__Activity__. Please restate the listing word for word, omitting the images.
☆ ☆ ☆ ☆ ☆
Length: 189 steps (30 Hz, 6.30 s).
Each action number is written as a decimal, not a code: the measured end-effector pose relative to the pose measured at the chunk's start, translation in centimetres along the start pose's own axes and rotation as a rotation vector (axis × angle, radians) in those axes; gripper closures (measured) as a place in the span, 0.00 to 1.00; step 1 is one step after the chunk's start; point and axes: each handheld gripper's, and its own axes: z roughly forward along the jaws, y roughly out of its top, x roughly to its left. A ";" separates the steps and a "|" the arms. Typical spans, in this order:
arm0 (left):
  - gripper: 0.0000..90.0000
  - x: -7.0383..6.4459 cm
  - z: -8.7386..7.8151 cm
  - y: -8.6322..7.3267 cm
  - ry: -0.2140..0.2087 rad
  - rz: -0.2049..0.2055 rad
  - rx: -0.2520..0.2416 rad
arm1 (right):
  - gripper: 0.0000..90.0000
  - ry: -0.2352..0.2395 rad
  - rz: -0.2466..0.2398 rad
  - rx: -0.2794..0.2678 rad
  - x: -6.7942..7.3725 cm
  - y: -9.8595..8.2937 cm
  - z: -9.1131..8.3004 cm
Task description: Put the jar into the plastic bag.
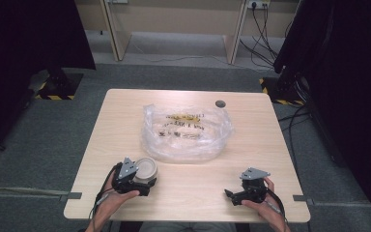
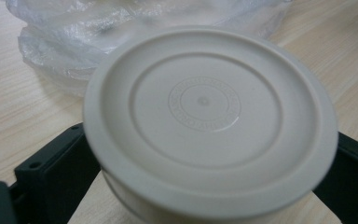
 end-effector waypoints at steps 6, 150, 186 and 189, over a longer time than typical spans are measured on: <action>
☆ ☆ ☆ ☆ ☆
__Answer box__.
Length: 189 steps (30 Hz, 6.30 s).
Each action number is written as a decimal, not a code: the measured end-effector pose relative to the pose measured at the chunk's start, translation in centimetres along the start pose's own axes and rotation as a rotation vector (axis × angle, radians) in those axes; gripper closures (measured) as a place in the span, 0.00 to 1.00; step 1 is one step after the chunk's start; point and axes: each handheld gripper's, and its own axes: z roughly forward along the jaws, y roughly out of its top, x roughly to its left. A ";" separates the steps and a "|" the arms. Typical spans, in this order:
arm0 (left):
  - gripper: 0.0000..90.0000
  - x: -7.0383..6.4459 cm
  - z: -8.7386..7.8151 cm
  - y: -8.6322..7.3267 cm
  - ry: -0.2140..0.2087 rad
  - rz: -0.2049..0.2055 rad
  - rx: -0.2520..0.2416 rad
arm1 (right):
  - gripper: 0.0000..90.0000
  - ry: -0.2352..0.2395 rad
  - rz: -0.2466..0.2398 rad
  - rx: -0.2794..0.2678 rad
  - x: -6.7942..7.3725 cm
  - y: -9.8595..8.2937 cm
  - z: -9.1131..8.3004 cm
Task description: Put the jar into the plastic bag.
 end-effector waypoints at steps 6, 150, 186 and 189, over a longer time than typical spans are measured on: <action>

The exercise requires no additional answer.